Pick any date and any site, and ask for the records. The pre-op report, sanitation log, chemistry verification, training records for the crew on shift and master sanitation tasks completed that week should all be available without a phone call or a delay. If any of those records require chasing down, that is the gap the auditor will find first.

About the Company

StartKleen is a founder-led, third-generation food safety business headquartered in Gunter, Texas. We provide turnkey contract sanitation, chemistry solutions and food safety training to 200+ USDA and FDA-regulated food processing facilities across the U.S. With 30+ years of combined leadership experience, 1,500+ team members and a 97% client retention rate, we deliver consistent, audit-ready sanitation backed by a culture of mentorship, accountability and pride.

Learn more at startkleen.com.

About the Author

Rick Kimbrell is the Founder and CEO of StartKleen. A third-generation food safety professional, Rick founded StartKleen in 2009 building on a family legacy in sanitation that began with his father, Ray Kimbrell.
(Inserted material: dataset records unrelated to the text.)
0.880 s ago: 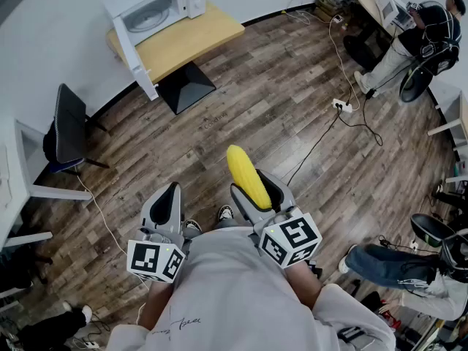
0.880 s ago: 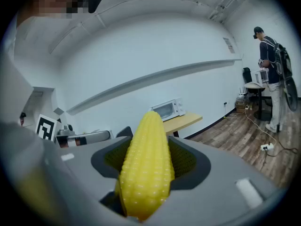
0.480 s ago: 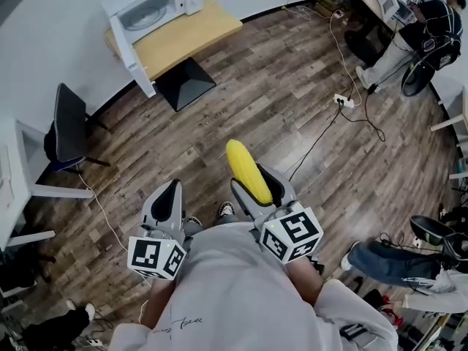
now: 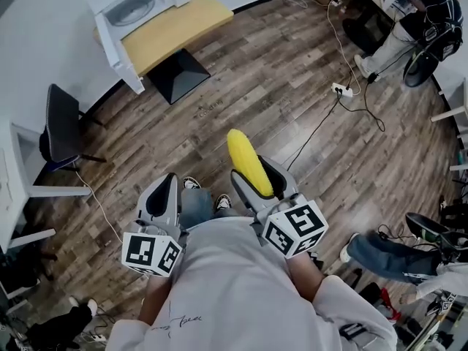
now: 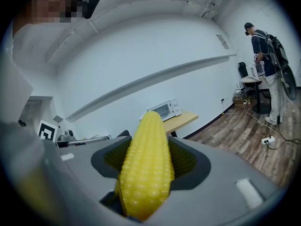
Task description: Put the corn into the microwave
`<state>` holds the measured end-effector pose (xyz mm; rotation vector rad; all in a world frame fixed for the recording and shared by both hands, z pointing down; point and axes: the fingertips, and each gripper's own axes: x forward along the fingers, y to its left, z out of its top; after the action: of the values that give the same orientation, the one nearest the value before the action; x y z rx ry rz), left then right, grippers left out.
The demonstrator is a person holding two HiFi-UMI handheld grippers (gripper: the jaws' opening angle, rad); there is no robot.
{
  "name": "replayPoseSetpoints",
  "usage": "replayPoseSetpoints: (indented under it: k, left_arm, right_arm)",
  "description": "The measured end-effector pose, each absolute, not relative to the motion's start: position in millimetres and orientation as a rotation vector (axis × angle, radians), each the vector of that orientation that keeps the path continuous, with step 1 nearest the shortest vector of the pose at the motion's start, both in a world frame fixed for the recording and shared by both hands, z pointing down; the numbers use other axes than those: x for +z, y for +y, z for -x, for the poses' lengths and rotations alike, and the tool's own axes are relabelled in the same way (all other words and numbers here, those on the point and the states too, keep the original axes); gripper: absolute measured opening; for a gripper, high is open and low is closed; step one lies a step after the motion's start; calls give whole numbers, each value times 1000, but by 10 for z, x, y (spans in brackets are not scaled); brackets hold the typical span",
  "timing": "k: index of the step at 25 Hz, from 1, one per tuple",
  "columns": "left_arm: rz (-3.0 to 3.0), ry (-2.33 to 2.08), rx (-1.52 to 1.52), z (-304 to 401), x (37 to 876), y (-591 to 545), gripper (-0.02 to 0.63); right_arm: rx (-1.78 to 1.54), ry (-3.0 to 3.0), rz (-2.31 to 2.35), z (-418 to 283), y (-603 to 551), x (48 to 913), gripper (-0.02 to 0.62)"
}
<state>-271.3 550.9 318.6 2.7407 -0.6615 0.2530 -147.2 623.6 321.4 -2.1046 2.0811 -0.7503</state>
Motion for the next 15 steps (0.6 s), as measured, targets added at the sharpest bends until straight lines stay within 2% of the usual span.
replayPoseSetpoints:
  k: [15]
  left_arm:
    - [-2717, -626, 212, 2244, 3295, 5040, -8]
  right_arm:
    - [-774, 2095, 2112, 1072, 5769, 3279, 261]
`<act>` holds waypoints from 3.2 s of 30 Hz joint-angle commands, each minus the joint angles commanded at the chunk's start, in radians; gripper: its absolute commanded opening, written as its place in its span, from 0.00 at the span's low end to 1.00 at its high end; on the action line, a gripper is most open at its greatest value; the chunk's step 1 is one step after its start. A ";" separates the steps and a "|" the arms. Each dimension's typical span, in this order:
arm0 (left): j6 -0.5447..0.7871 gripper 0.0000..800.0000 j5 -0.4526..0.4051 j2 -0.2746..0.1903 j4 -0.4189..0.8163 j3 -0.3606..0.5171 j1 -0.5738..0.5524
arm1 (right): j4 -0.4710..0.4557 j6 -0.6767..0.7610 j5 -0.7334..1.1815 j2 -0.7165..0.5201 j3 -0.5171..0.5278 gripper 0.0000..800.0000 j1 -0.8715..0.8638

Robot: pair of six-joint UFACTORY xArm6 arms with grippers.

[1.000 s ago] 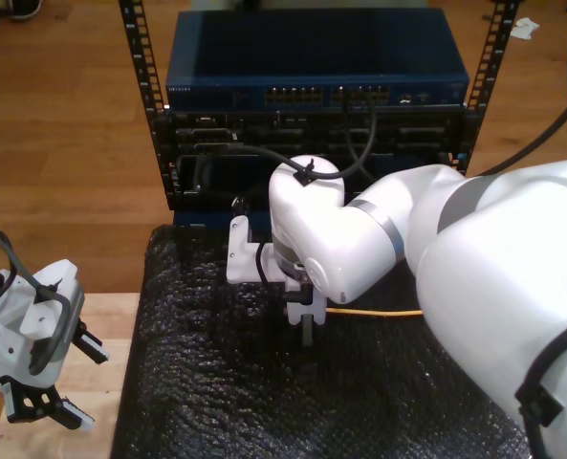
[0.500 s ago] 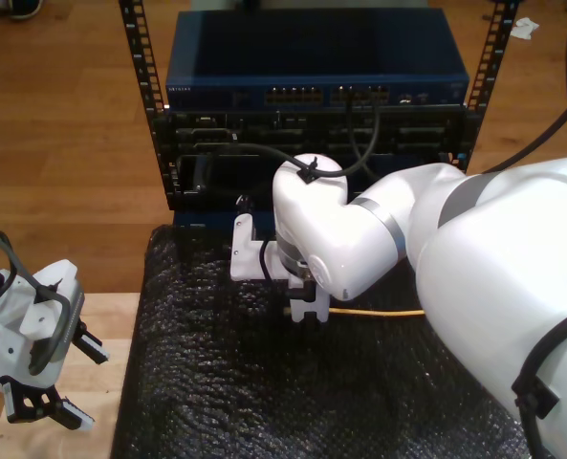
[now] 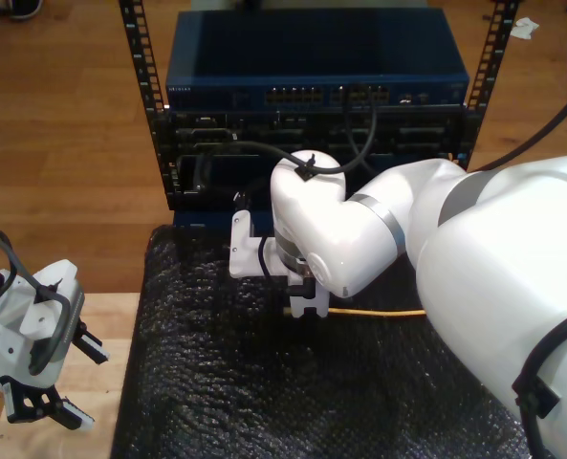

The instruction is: Grab the cable and plug it in

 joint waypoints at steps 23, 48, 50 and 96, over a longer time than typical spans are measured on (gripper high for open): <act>0.000 1.00 0.000 0.000 0.000 0.002 0.000 | 0.000 0.000 -0.018 0.000 0.002 0.22 0.002; 0.005 1.00 0.005 0.000 0.000 0.002 0.000 | 0.006 -0.003 -0.014 -0.032 0.008 0.00 -0.006; 0.005 1.00 0.011 0.000 0.000 0.000 0.000 | 0.014 -0.005 -0.009 -0.052 0.008 0.00 -0.008; -0.127 1.00 0.195 0.031 -0.434 -0.161 -0.261 | 0.545 -0.413 0.431 -0.496 0.048 0.00 -0.230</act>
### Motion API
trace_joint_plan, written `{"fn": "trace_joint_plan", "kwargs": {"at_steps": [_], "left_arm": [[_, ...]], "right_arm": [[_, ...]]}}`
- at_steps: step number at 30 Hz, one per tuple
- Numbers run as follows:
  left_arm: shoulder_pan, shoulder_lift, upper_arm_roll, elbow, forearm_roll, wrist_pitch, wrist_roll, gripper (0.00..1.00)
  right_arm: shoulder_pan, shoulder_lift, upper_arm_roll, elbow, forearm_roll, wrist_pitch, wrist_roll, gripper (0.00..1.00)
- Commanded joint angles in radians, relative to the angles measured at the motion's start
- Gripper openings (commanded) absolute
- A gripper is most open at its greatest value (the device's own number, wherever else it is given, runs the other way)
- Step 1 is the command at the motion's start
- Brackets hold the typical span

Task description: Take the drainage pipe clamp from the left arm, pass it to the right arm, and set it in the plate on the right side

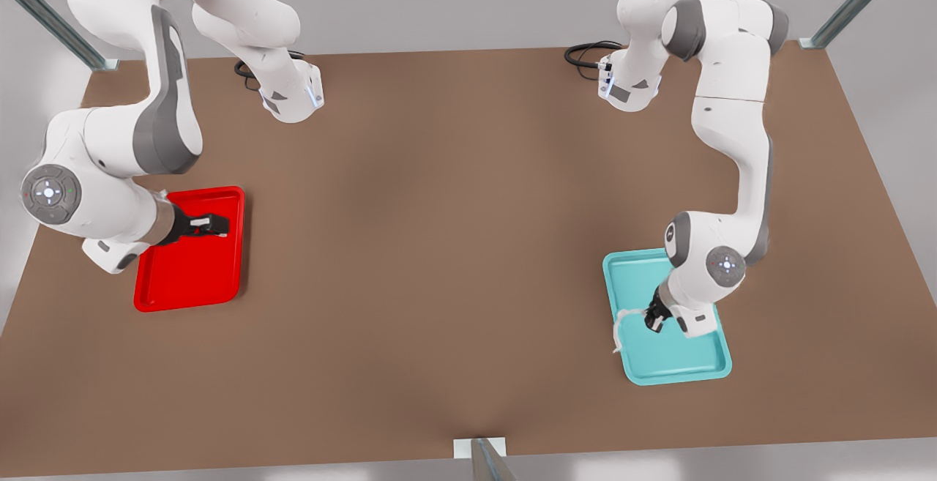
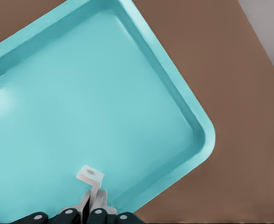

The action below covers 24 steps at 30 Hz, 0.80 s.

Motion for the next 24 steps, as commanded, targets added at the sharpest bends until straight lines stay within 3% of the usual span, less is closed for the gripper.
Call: {"fn": "trace_joint_plan", "kwargs": {"at_steps": [1, 6, 9, 11, 14, 17, 24], "left_arm": [[-0.037, -0.005, -0.006, 0.015, -0.004, -0.003, -0.042, 0.21], [-0.077, 0.006, -0.156, 0.050, 0.065, -0.002, 0.130, 0.21], [-0.086, 0.029, -0.206, 0.087, 0.068, -0.047, 0.279, 0.21], [-0.135, 0.095, -0.206, 0.220, 0.101, -0.201, 0.291, 0.21], [-0.224, 0.118, -0.206, 0.272, 0.125, -0.270, 0.291, 0.21], [-0.310, 0.212, -0.202, 0.459, 0.127, -0.367, 0.290, 0.21], [-0.361, 0.251, -0.196, 0.533, 0.117, -0.403, 0.078, 0.21]], "right_arm": [[0.065, 0.035, 0.002, 0.021, 0.004, 0.010, -0.197, 1.00], [0.156, 0.165, 0.006, 0.066, 0.016, 0.038, -0.659, 1.00], [0.202, 0.190, 0.009, 0.063, 0.015, 0.180, -0.794, 1.00], [0.217, 0.199, 0.009, 0.054, 0.016, 0.272, -0.906, 1.00], [0.256, 0.271, 0.011, 0.052, 0.016, 0.413, -1.037, 1.00], [0.282, 0.323, 0.034, 0.046, 0.016, 0.585, -1.145, 1.00], [0.291, 0.341, 0.083, 0.018, 0.031, 0.668, -1.297, 1.00]]}}
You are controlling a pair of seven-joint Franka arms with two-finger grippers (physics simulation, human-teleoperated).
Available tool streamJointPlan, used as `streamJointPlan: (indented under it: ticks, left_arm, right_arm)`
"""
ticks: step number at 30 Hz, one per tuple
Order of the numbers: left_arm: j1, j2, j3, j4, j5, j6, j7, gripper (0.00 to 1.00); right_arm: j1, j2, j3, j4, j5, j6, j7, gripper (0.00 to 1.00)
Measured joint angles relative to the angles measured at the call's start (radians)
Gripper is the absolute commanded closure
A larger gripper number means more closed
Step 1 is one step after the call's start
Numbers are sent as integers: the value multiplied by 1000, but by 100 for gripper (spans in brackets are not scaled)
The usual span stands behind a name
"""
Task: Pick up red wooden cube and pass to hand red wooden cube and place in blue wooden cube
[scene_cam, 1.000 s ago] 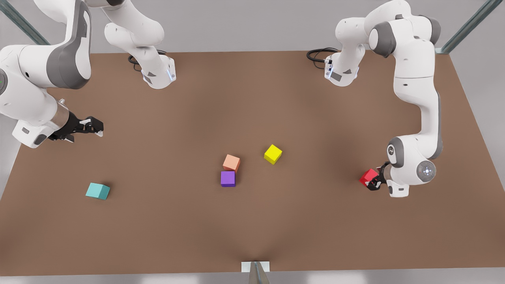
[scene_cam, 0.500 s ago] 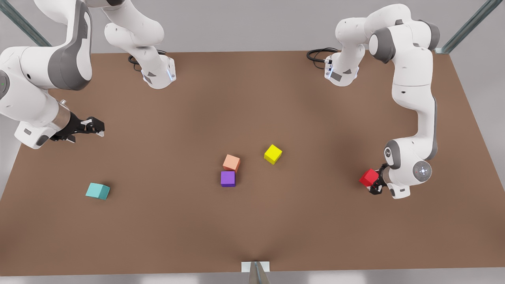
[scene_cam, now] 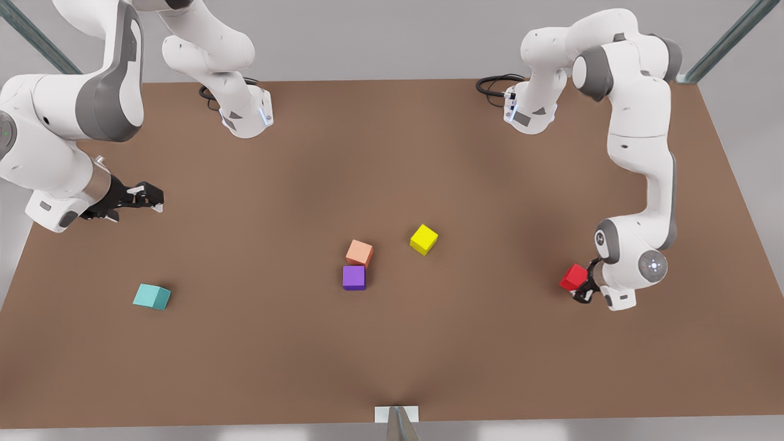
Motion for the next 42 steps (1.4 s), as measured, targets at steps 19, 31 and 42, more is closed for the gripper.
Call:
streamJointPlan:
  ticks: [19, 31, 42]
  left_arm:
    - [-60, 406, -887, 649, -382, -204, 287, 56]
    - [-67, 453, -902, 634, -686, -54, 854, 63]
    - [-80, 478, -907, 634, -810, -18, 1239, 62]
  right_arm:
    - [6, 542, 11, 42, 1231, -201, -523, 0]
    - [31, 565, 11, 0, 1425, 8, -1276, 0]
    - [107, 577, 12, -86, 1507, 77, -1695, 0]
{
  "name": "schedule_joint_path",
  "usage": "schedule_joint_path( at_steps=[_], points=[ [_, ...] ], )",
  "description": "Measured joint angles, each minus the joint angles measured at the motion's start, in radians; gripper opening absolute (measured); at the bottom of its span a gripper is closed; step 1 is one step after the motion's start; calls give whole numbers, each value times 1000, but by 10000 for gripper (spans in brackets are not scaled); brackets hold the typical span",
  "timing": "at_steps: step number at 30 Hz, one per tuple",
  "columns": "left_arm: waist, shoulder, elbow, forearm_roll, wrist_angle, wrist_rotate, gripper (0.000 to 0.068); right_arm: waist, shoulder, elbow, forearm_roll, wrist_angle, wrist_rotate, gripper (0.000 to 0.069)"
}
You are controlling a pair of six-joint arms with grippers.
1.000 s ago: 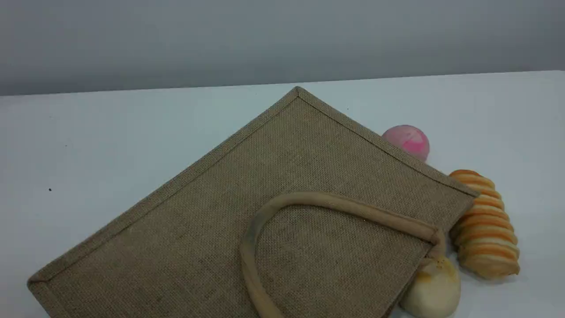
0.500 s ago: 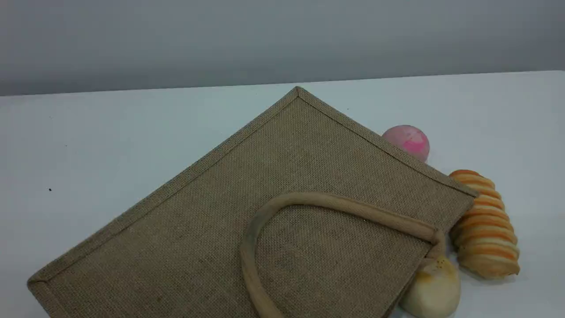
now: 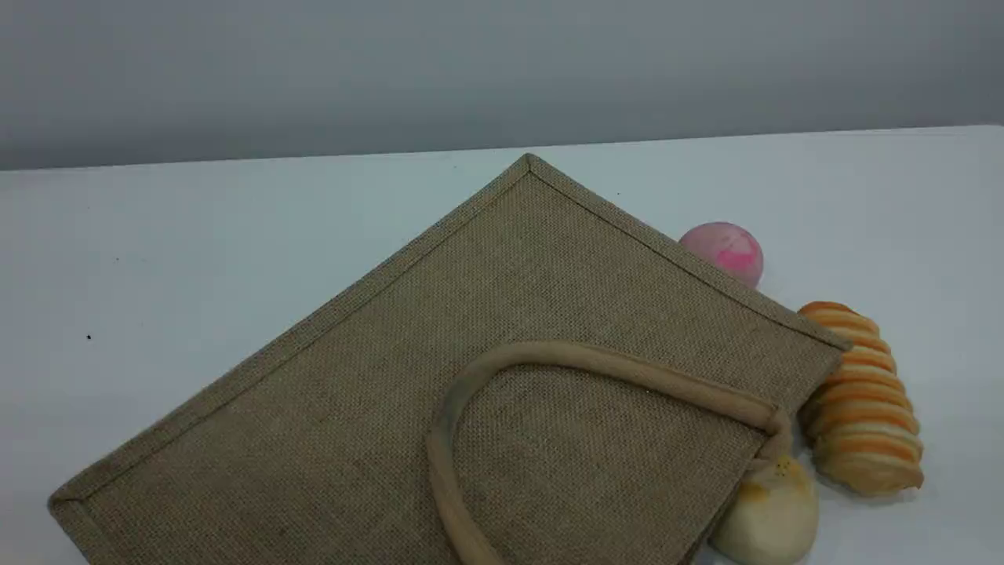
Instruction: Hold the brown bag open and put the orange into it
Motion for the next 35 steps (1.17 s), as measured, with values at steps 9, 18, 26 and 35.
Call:
schedule_joint_path(
  at_steps=[9,18,26,35],
  points=[
    [58,-89,0,0,0,0,388,0,0,0,0,0,0,472],
    [57,-88,0,0,-2,-1,388,0,0,0,0,0,-1,472],
    [57,-88,0,0,-2,0,388,0,0,0,0,0,1,472],
    [57,-88,0,0,-2,0,388,0,0,0,0,0,0,472]
  ],
)
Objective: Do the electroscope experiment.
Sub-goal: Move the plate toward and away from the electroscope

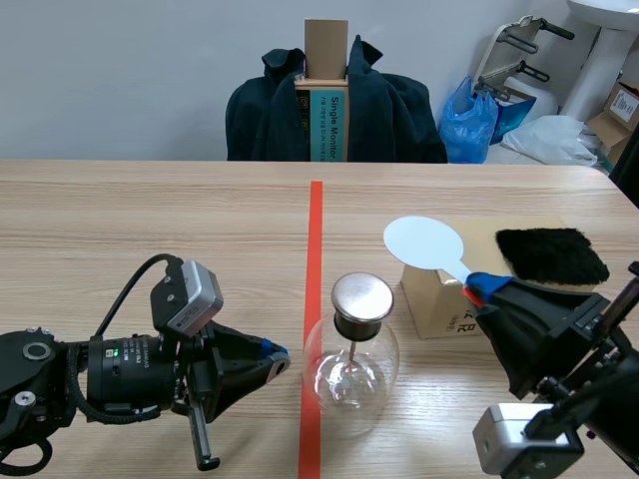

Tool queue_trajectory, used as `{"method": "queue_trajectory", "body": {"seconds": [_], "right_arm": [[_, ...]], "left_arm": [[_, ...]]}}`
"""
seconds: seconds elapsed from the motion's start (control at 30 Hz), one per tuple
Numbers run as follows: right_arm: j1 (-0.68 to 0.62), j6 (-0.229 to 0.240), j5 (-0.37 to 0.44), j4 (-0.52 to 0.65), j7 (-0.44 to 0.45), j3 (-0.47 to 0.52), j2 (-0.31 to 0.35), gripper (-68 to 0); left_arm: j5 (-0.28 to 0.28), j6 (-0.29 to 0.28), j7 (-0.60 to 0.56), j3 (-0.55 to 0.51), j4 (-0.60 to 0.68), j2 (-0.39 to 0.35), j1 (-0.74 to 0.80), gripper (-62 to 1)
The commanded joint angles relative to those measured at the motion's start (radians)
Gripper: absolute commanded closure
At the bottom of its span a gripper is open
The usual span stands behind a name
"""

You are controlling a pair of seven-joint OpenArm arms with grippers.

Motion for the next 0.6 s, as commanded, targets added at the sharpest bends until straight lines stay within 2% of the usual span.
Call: {"method": "queue_trajectory", "body": {"seconds": [0.0,0.37,0.57], "right_arm": [[0.011,-0.004,0.015,0.018,0.016,0.002,0.002,-0.8],[0.012,-0.023,0.015,0.018,0.201,0.002,0.002,-0.8],[0.012,-0.023,0.015,0.018,0.256,0.002,0.002,-0.8]], "left_arm": [[-0.009,-0.001,-0.016,-0.003,0.019,0.000,-0.005,-2.7],[-0.009,-0.001,-0.016,-0.003,0.019,0.000,-0.005,-2.7],[-0.009,-0.001,-0.016,-0.003,0.019,0.000,-0.005,-2.7]]}}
With more than 30 years of leadership experience in food plant sanitation, Rick has built StartKleen into a 1,500-person team supporting 200+ USDA- and FDA-regulated food processing facilities across the United States. He is a 2026 EY Entrepreneur Of The Year Southwest finalist and a Vistage Lifetime Achievement Award recipient.

Methodology

This article reflects the author’s professional experience leading sanitation programs across more than 200 food processing facilities, combined with StartKleen’s internal records on training documentation, chemical verification, master sanitation schedule execution and audit support. Frequencies, completion records and verification practices described are based on standard StartKleen procedures applied across client sites.